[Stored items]
____________________

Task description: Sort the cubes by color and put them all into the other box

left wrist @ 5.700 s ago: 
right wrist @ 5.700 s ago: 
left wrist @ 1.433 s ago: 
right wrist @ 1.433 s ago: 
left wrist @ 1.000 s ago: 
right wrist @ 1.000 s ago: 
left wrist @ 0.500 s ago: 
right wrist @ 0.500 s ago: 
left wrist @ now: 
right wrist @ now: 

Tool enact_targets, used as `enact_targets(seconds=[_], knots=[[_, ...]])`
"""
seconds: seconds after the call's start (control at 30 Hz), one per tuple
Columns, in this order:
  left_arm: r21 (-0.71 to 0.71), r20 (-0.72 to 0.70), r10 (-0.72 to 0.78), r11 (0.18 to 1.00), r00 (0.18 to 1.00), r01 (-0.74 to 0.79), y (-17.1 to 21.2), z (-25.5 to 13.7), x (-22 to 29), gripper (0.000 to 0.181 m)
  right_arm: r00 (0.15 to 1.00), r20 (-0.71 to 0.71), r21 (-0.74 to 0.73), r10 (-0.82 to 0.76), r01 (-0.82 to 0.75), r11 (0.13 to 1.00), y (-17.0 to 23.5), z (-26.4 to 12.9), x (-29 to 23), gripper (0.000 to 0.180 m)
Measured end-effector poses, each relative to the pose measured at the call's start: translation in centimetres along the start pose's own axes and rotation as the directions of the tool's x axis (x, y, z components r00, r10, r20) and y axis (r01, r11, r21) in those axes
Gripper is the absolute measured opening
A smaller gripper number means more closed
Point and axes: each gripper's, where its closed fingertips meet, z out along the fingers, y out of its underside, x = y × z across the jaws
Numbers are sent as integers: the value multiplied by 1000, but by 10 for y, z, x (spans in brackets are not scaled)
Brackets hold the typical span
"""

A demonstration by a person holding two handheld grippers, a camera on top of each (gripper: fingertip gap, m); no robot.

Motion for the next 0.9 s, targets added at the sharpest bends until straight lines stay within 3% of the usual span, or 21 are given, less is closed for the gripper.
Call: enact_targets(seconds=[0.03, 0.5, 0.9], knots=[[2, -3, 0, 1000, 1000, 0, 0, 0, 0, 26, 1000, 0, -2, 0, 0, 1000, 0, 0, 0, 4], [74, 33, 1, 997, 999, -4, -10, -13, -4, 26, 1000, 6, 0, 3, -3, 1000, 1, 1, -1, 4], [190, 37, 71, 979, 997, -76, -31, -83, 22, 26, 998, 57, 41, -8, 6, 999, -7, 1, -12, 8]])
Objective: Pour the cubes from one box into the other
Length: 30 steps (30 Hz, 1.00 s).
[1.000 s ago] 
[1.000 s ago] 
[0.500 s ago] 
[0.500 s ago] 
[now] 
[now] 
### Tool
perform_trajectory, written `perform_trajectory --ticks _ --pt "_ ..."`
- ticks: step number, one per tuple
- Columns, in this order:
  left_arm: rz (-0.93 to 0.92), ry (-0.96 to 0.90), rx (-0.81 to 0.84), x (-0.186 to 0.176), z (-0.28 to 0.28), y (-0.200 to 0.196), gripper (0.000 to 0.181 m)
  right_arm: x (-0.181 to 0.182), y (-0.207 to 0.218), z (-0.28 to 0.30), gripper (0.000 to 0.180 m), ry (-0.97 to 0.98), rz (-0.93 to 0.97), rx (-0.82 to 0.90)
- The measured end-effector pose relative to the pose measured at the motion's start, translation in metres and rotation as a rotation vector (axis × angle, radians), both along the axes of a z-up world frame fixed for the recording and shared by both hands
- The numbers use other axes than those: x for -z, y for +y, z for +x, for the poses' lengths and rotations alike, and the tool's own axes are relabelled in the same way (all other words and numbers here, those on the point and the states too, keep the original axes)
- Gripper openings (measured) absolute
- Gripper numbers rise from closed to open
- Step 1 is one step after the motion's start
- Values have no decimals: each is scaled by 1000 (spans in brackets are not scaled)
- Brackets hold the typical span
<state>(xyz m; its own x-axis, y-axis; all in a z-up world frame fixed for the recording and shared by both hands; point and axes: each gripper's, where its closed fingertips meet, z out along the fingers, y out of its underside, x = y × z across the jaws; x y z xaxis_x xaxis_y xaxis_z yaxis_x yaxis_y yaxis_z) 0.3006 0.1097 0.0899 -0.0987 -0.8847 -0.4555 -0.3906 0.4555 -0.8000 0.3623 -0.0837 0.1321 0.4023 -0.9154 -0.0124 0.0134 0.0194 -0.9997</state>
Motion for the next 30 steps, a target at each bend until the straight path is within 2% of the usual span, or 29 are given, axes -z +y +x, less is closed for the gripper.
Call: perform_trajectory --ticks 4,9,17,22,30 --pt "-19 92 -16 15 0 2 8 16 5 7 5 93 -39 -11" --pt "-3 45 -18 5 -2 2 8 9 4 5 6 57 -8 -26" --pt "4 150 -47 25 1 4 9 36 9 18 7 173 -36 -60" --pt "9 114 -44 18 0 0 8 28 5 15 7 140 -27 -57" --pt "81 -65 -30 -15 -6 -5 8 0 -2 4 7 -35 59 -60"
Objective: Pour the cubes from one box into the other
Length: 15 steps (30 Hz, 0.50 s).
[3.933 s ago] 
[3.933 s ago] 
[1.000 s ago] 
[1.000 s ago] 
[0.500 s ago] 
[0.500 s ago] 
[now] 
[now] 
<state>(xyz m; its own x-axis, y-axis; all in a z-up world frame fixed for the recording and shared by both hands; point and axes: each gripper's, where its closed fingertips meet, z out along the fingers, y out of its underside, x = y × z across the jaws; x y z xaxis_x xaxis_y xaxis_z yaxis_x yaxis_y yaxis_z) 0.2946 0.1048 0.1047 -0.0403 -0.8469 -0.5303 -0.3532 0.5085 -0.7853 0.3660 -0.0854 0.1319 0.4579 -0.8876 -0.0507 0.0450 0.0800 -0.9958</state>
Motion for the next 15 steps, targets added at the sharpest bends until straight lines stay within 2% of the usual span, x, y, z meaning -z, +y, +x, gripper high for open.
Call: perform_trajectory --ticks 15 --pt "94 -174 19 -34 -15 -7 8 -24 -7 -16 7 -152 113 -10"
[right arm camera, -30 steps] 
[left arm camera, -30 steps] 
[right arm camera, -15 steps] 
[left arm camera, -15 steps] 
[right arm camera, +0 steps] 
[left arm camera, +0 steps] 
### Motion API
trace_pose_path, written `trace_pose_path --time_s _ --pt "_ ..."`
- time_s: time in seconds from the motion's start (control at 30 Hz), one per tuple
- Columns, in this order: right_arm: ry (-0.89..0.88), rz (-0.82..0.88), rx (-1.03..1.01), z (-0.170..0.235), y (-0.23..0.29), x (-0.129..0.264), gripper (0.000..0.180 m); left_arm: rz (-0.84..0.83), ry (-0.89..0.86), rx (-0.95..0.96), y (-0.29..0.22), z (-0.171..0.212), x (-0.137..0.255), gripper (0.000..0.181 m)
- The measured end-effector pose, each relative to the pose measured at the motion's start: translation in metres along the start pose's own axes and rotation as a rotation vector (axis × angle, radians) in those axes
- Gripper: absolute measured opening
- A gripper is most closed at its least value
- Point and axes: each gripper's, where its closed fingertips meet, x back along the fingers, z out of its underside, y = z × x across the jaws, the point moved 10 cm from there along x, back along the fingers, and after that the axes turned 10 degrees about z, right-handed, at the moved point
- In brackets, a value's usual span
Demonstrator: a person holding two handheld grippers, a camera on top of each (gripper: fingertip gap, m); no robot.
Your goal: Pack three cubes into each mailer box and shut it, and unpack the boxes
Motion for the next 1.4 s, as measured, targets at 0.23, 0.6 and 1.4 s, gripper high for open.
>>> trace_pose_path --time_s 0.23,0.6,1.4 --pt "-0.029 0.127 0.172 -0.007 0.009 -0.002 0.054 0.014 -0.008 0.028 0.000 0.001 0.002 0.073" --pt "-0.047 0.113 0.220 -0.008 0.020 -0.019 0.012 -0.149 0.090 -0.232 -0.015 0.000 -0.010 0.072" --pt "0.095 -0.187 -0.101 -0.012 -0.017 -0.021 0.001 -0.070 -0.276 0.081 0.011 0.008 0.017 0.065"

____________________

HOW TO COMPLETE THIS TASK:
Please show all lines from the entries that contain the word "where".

SOLUTION FOR THIS PROBLEM:
Point and axes: each gripper's, where its closed fingertips meet, z out along the fingers, y out of its underside, x = y × z across the jaws
<state>(xyz m; its own x-axis, y-axis; all in a z-up world frame fixed for the recording and shared by both hands; point and axes: each gripper's, where its closed fingertips meet, z out along the fingers, y out of its underside, x = y × z across the jaws; x y z xaxis_x xaxis_y xaxis_z yaxis_x yaxis_y yaxis_z) 0.3006 0.1097 0.0899 -0.0987 -0.8847 -0.4555 -0.3906 0.4555 -0.8000 0.3623 -0.0837 0.1321 0.4023 -0.9154 -0.0124 0.0134 0.0194 -0.9997</state>
<state>(xyz m; its own x-axis, y-axis; all in a z-up world frame fixed for the recording and shared by both hands; point and axes: each gripper's, where its closed fingertips meet, z out along the fingers, y out of its underside, x = y × z across the jaws; x y z xaxis_x xaxis_y xaxis_z yaxis_x yaxis_y yaxis_z) 0.2946 0.1048 0.1047 -0.0403 -0.8469 -0.5303 -0.3532 0.5085 -0.7853 0.3660 -0.0854 0.1319 0.4579 -0.8876 -0.0507 0.0450 0.0800 -0.9958</state>
- Point and axes: each gripper's, where its closed fingertips meet, x back along the fingers, z out of its underside, y = z × x across the jaws, the point moved 10 cm from there along x, back along the fingers, and after that the axes turned 10 degrees about z, right-handed, at the moved point

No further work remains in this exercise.